From an Earth Science standpoint, it's meaningless to ask about the "source" of a river in this way. The "source" of a river is the rainfall within its drainage basin, which percolates down into groundwater, and the "river" appears where the land has eroded down below the water table.

The Amazon has an enormous drainage basin:

and every point in it is its "source" in some way.

The trouble with your question is that it asks about the "source" of a river in a way that you first have to define what you consider the "source". Does a stream begin where its name begins? Where water first permanently flows above ground? Most of the time? Some of the time? Anywhere there's a big enough pile of wet leaves?

In Brazil, the part of the river above its confluence with the Rio Negro at Manaus has its own name -- the Solimões, so you could say the "Amazon" proper begins at Manaus. But this is thousands of miles from the river's farthest upper reaches.

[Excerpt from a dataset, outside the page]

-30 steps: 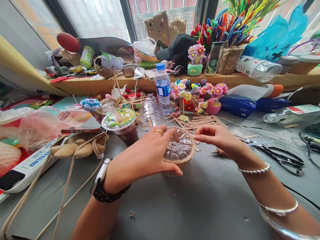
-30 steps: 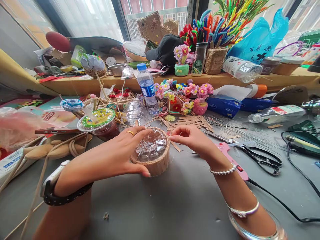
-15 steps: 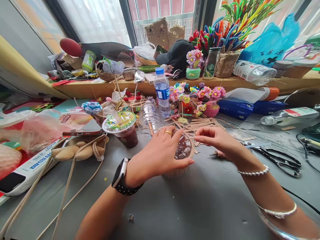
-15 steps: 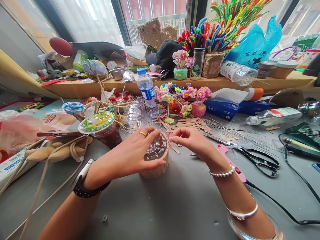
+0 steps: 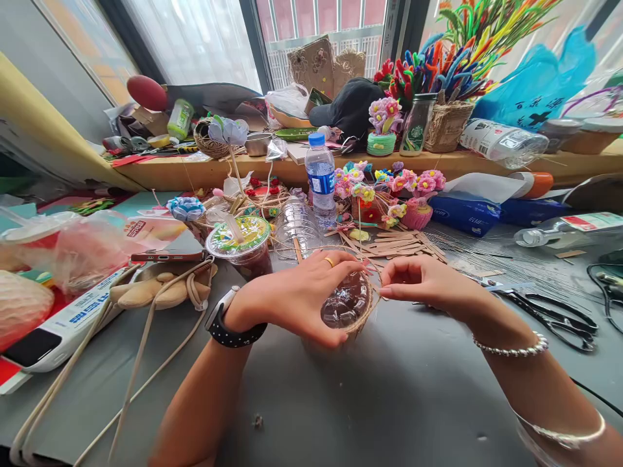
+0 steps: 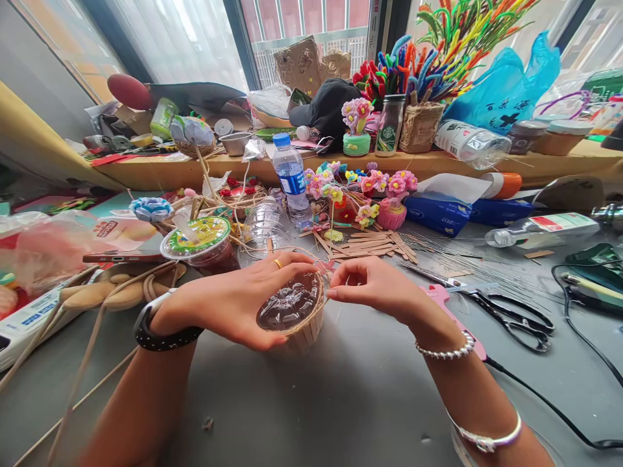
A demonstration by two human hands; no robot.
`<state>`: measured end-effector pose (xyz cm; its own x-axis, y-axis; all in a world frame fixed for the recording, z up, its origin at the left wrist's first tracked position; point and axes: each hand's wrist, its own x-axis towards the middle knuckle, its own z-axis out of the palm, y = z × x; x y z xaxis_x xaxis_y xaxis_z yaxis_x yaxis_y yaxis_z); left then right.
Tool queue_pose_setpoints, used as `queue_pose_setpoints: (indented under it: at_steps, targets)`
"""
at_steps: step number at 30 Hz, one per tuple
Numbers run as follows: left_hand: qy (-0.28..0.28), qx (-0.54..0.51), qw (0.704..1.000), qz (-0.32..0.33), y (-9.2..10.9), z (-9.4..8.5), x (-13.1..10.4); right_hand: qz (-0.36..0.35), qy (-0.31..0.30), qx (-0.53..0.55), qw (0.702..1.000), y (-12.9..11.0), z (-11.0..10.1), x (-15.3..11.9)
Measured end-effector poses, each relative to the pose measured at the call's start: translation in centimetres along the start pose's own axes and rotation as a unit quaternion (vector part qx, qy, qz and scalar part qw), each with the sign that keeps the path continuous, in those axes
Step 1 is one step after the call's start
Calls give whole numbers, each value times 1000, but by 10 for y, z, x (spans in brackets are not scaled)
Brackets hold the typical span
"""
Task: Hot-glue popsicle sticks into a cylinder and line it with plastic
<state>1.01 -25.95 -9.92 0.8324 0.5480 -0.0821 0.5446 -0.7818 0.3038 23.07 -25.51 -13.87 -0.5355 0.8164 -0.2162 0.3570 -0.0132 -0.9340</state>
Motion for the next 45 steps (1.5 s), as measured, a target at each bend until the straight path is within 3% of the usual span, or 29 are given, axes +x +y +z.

The Wikipedia article on the Amazon River has the following to say about its "farthest source":

The headwaters of the Apurímac River on Nevado Mismi had been considered for nearly a century as the Amazon’s most distant source, until a 2014 study found it to be the Cordillera Rumi Cruz at the headwaters of the Mantaro River in Peru. The Mantaro and Apurímac join, and with other tributaries form the Ucayali River, which in turn meets the Marañón River upstream of Iquitos, Peru, to form what countries other than Brazil consider to be the main stem of the Amazon.